▶ Task requirements:
Reproduce nothing but the lines from the start of the material through the line that includes "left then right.", both ends included, and omit every picture.

▶ Recorded data:
= Beginning of Section =
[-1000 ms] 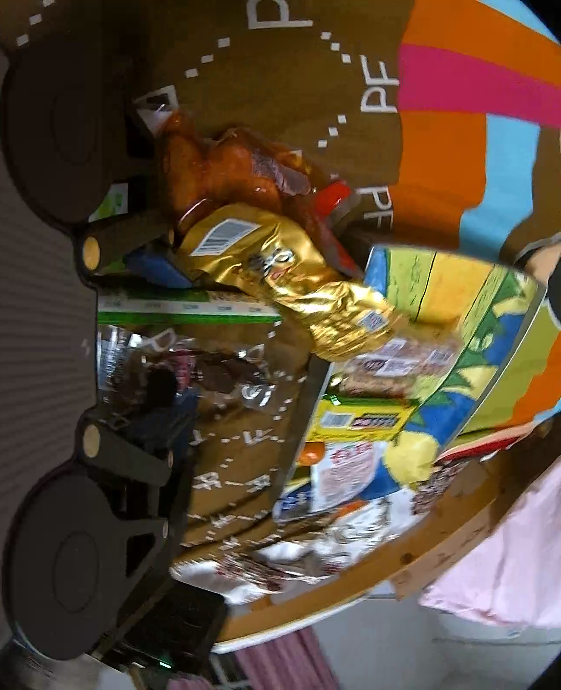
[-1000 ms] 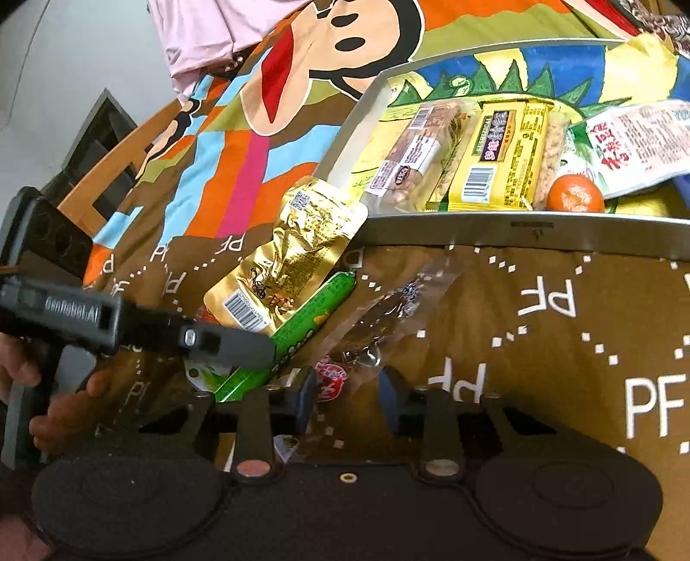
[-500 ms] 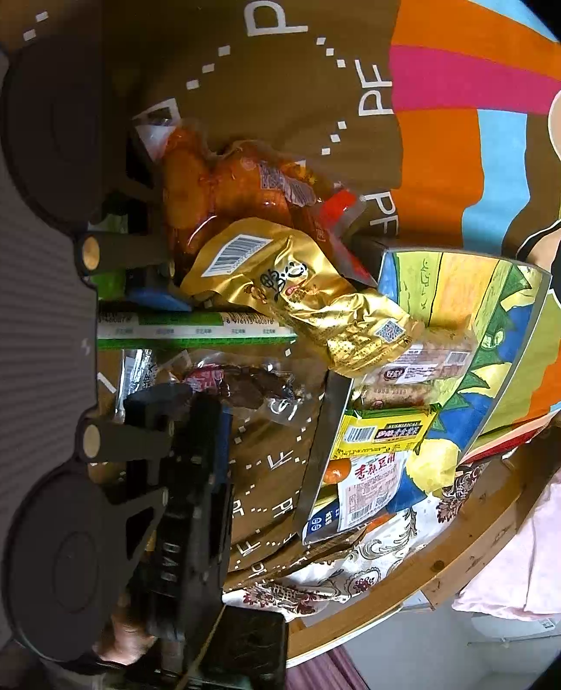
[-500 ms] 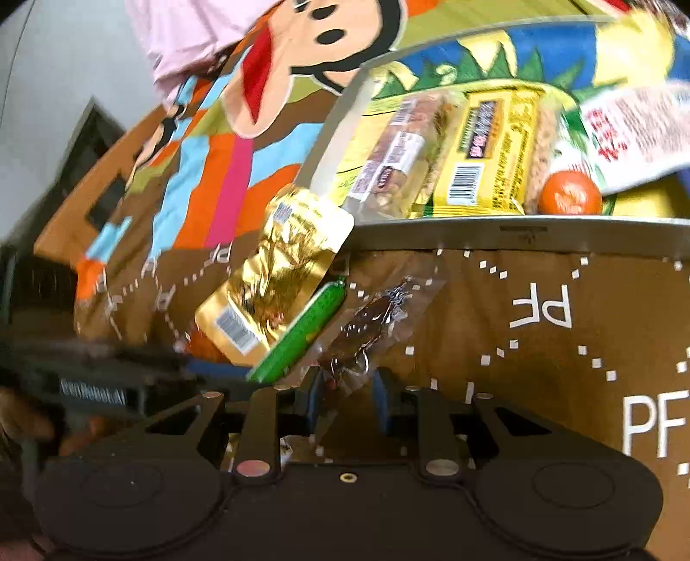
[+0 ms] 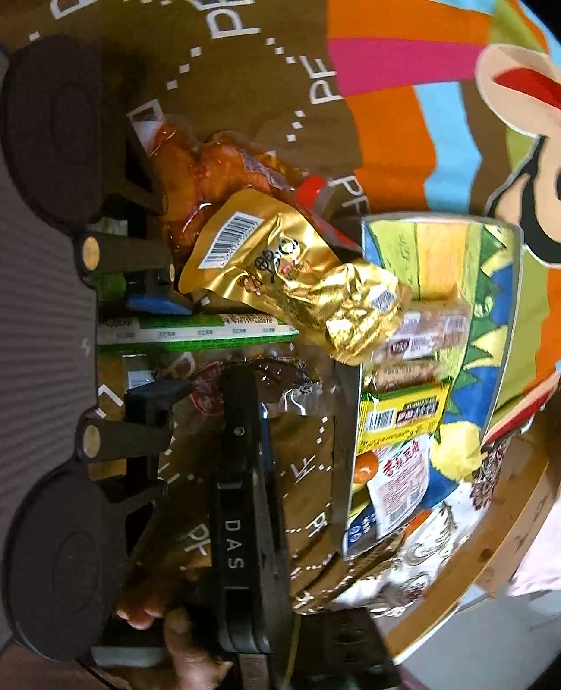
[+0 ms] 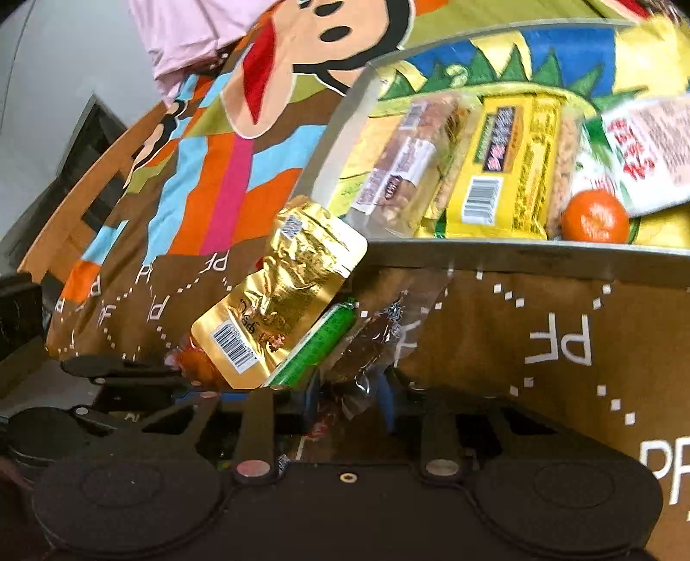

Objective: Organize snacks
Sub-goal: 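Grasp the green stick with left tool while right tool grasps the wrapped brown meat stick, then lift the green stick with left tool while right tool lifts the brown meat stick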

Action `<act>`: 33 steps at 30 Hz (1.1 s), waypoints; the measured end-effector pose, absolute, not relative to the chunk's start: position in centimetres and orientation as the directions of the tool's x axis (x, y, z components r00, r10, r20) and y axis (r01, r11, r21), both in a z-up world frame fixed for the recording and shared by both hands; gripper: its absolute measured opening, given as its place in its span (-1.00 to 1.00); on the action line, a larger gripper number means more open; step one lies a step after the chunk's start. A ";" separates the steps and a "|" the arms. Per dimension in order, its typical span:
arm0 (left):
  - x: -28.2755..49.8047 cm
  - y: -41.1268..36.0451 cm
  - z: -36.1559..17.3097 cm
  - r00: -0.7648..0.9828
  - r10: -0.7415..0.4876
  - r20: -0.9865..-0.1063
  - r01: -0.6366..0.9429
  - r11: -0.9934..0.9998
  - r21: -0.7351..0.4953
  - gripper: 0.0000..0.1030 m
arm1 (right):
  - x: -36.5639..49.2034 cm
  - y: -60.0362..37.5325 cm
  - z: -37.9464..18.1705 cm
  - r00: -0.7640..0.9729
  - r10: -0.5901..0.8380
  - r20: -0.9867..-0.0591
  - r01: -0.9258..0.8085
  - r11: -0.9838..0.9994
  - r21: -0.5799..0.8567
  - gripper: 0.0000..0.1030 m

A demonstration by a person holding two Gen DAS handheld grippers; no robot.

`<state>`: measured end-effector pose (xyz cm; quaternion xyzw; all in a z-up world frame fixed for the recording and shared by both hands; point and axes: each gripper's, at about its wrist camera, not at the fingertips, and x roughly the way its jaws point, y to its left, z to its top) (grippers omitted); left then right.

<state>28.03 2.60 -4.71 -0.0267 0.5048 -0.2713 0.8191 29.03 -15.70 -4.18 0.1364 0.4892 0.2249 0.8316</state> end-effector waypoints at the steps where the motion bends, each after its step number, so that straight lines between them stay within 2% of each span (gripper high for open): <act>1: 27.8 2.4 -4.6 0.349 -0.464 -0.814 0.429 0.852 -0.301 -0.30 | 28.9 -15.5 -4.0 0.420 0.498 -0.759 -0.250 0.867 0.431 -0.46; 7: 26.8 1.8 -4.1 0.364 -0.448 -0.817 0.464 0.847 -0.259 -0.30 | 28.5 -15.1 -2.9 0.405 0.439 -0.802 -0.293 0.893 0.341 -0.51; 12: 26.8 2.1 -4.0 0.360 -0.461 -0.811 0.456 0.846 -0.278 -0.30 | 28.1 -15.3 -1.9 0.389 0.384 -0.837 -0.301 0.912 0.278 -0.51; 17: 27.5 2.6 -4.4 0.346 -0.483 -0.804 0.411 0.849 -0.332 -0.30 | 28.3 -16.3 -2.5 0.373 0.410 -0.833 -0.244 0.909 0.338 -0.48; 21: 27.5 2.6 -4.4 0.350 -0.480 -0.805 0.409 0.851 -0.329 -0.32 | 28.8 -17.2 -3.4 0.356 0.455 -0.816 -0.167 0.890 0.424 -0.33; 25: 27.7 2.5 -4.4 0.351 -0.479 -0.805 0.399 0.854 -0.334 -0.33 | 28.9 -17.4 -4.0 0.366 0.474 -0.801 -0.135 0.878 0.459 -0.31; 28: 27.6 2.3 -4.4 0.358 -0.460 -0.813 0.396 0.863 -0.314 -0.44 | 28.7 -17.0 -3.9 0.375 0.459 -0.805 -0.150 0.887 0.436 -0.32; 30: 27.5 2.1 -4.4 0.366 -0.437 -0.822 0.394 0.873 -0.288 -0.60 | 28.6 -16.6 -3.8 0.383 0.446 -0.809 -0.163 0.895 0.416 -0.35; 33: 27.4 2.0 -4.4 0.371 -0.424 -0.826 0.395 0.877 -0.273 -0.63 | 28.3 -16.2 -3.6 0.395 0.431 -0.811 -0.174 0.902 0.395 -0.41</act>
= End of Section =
▶ Task result:
[-1000 ms] 
[-1000 ms] 
[-500 ms] 
[-500 ms] 
[+0 ms] 
[+0 ms] 

Objective: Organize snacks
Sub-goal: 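Grasp the green stick with left tool while right tool grasps the wrapped brown meat stick, then lift the green stick with left tool while right tool lifts the brown meat stick
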
Action `<act>`: 33 steps at 30 Hz (1.1 s), waypoints; the measured end-effector pose, absolute, not relative to the chunk's start: position in centimetres and orientation as the directions of the tool's x axis (x, y, z components r00, r10, r20) and y axis (r01, r11, r21), both in a z-up world frame fixed for the recording and shared by both hands; gripper: its absolute measured opening, given as its place in its span (-1.00 to 1.00); on the action line, a larger gripper number means more open; step one lies a step after the chunk's start. A ";" separates the steps and a "|" the arms. Per dimension in order, its typical span:
arm0 (left):
  - x: -28.2755..49.8047 cm
  - y: -41.1268..36.0451 cm
  - z: -36.1559..17.3097 cm
  - r00: -0.7648..0.9828
  - r10: -0.7415..0.4876
  - r20: -0.9865..-0.1063
  - r01: -0.6366..0.9429
  - r11: -0.9934..0.9998
  - r21: -0.7351..0.4953
  - gripper: 0.0000..0.1030 m
arm1 (right):
  - x: -36.5639..49.2034 cm
  - y: -60.0362..37.5325 cm
  - z: -37.9464..18.1705 cm
  - r00: -0.7640..0.9729
  - r10: -0.5901..0.8380
  - r20: -0.9867..-0.0591
  - r01: -0.9258..0.8085
  - r11: -0.9838..0.9994
  - r21: -0.5799..0.8567
  - gripper: 0.0000..0.1030 m

A demonstration by a person holding two Gen DAS handheld grippers; no robot.

`<state>`: measured end-effector pose (xyz cm; quaternion xyzw; all in a z-up world frame fixed for the recording and shared by both hands; point and axes: each gripper's, at about its wrist camera, not at the fingertips, and x roughly the way its jaws point, y to its left, z to its top) (grippers omitted); left then right.

What the exercise required is now done.